Une vengeance qui tombe à plat.
C'était avec un grand enthousiasme qu'In Waves, 5eme album des floridiens de Trivium avait été accueilli, tant par la presse que par le public. C'est peu dire que son successeur, Vengeance Falls, était donc attendu au tournant vu l'attente qu'il suscitait.
Et on peut dire que le virage a été quelque peu manqué de la part de Trivium, car oui, Vengeance Falls est une petite déception en soi.
Commençons par un point qui a beaucoup fait parler lors de son annonce: L'arrivée de David Draiman, front man de la formation neo-metal Disturbed à la production. Beaucoup de sceptiques (dont votre serviteur fait partie) ont fait part de leur inquiétude quant au risque que prenait Trivium a sonner trop comme Disturbed. Dès la première écoute de Brave This Storm, on est toutefois rassurés. Le "son" Trivium est toujours le même, un riff thrashisant, brutal et une rythmique rapide et précise. Il n'y a aucune surprise. Et c'est justement le principal reproche que l'on peut attribuer à ce Vengeance Falls.
Au petit jeu des comparaisons, on peut comparer avec l'introduction magistrale d'In Waves avec un son glacial et inquiétant qui aboutit sur une explosion, ce cri et ce riff ravageur. A coté, commencer un album par un titre comme Brave This Storm fait un peu pâle figure. On est lancé dans le bain avec un riff des plus simplistes. Le titre en lui même est toutefois bon, il reste dans les standards de ce qu'a composé la bande à Matt Heafy, qui nous régale toujours de leur talent sur le plan technique; de ce coté-là, il n'y a pas de déception. La suite s'enchaîne très rapidement, le chant de Matt est beaucoup moins agressif qu'a l'accoutumé, les cris (dont une partie est toujours assurée par Corey Beaulieu) se font moins présents. Et c'est un autre triste constat qui s'offre à nous, ce Vengeance Falls manque cruellement de puissance (Un No Way to Heal poussif), et de violence un trait de caractère qui sied évidemment à Trivium, et qui devrait rentrer dans chaque cahier des charges du groupe avant toute création de leur cru. Le coupable est tout désigné par les fans: David Draiman. Loin de moi l'idée de lancer des accusations hasardeuses sur le bonhomme, qui sera assez houspillé sur les réseaux sociaux, car accusé d'aseptiser la musique des floridiens. L'on accusera également Matt Heafy de chanter comme ce dernier (qui, il faut le reconnaître, possède un timbre particulier) ce avec quoi je suis peu d'accord. Hormis sur Strife, premier vrai single de l'album, la manière de chanter de Matt est certes moins agressive, plus mélodieuse, mais peu analogue à celle de Draiman. Ce morceau est également loin d'être mauvais, mais loin d'être exceptionnel non plus.

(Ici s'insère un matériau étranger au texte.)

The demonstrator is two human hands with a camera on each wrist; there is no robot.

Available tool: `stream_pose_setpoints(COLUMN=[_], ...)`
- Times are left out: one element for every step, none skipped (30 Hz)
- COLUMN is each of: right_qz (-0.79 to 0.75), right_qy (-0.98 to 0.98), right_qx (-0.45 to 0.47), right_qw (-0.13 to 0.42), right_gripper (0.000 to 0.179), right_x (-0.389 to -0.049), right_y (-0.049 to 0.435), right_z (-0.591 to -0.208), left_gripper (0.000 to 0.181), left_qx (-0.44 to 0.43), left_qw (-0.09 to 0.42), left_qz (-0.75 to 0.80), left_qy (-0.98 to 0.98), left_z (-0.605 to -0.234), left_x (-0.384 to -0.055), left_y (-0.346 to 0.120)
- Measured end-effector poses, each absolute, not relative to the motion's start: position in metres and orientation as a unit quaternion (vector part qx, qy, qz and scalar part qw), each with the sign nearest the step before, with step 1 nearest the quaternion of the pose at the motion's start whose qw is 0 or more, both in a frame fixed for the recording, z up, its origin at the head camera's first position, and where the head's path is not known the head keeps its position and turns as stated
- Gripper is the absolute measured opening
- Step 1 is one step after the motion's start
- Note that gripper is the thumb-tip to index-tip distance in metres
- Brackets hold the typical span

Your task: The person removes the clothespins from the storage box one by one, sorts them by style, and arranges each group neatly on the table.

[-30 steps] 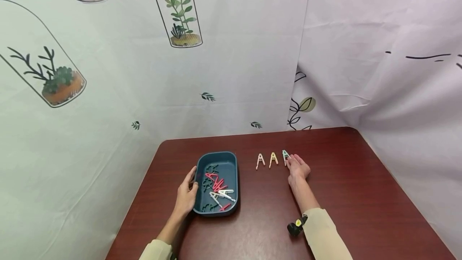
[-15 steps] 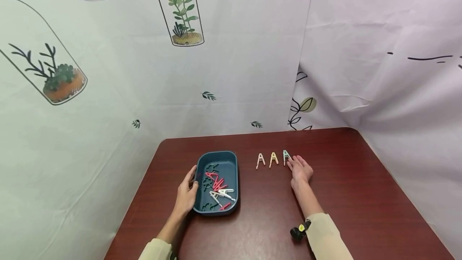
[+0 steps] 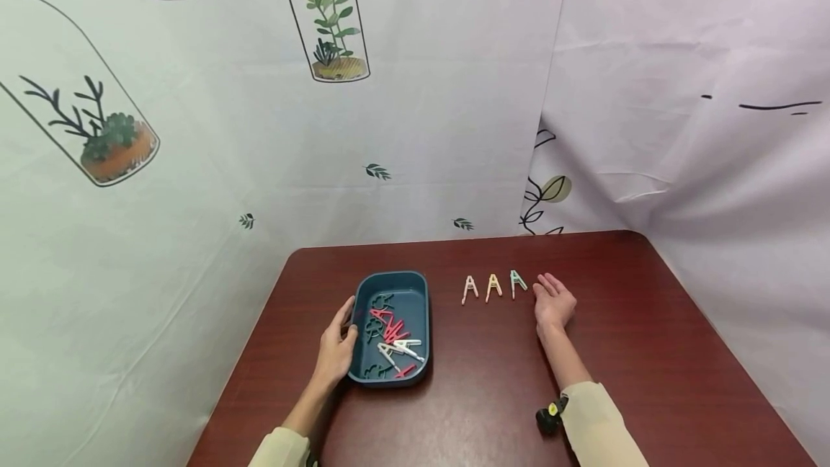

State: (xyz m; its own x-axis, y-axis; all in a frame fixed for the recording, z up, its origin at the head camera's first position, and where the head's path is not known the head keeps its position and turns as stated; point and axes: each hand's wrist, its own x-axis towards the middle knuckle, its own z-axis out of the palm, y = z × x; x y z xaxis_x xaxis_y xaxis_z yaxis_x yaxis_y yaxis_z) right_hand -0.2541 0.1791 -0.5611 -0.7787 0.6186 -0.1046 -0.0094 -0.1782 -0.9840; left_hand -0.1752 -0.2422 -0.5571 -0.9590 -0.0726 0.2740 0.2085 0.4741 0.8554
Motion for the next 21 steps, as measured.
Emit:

Alors on attend, on guette le refrain redoutable, le pont magique serti de soli plus fantastiques les uns que les autres, mais on ne les trouve pas. Cet album est monotone, pas ennuyeux (encore que, je reste assez gentil), mais pas inoubliable. Rassurez-vous, il y a bien quelques morceaux de bravoure, à savoir une belle brochette constituée de To Believe et son riff thrashy à souhait, un très bon refrain; Through Blood and Dirt and Bone, probablement le meilleur morceau de l'album grâce à une très bonne alchimie entre agressivité et mélodie; et Villainy Thrives morceau très bien structuré avec une bonne introduction et un refrain très accrocheur. On est loin de la qualité de ce que pouvaient proposer Shogun et In Waves en terme de "tubes" mais ce trio est des plus satisfaisants sur un album qui manque de pêche comme celui-ci. L'album se conclut par Wake (The End is Nigh) qui est malheureusement un poil poussif, malgré un grand final, qui traduit une des autres déceptions inhérentes à l'album: le sentiment que le groupe possédait de bonnes idées mais mal exploitées comme sur At the End of this War et son début acoustique plutôt original pour le groupe, mais qui se perd dans des riffs manquant de cohérence. L'édition spéciale rajoute 3 morceaux en bonus tracks dont une bonne reprise de Misfits, mais qui n'apportent pas plus à l'album.
On ne peut donc s'empêcher de ressortir déçu de l'écoute de ce Vengeance Falls qui aurait vraiment du confirmer les espoirs placés en In Waves, c'est à dire un groupe porté à maturité avec une identité sonore clairement définie. Au lieu de celà, nous nous retrouvons avec un album peu inspiré, trop édulcoré par un David Draiman peut-être trop envahissant à la production. On ne peut cependant pas en vouloir au groupe d'avoir tenté cette collaboration, et finalement espérer un futur album plus personnel car il est certain que Trivium possède beaucoup d'inspiration qui ne demande qu'à sortir!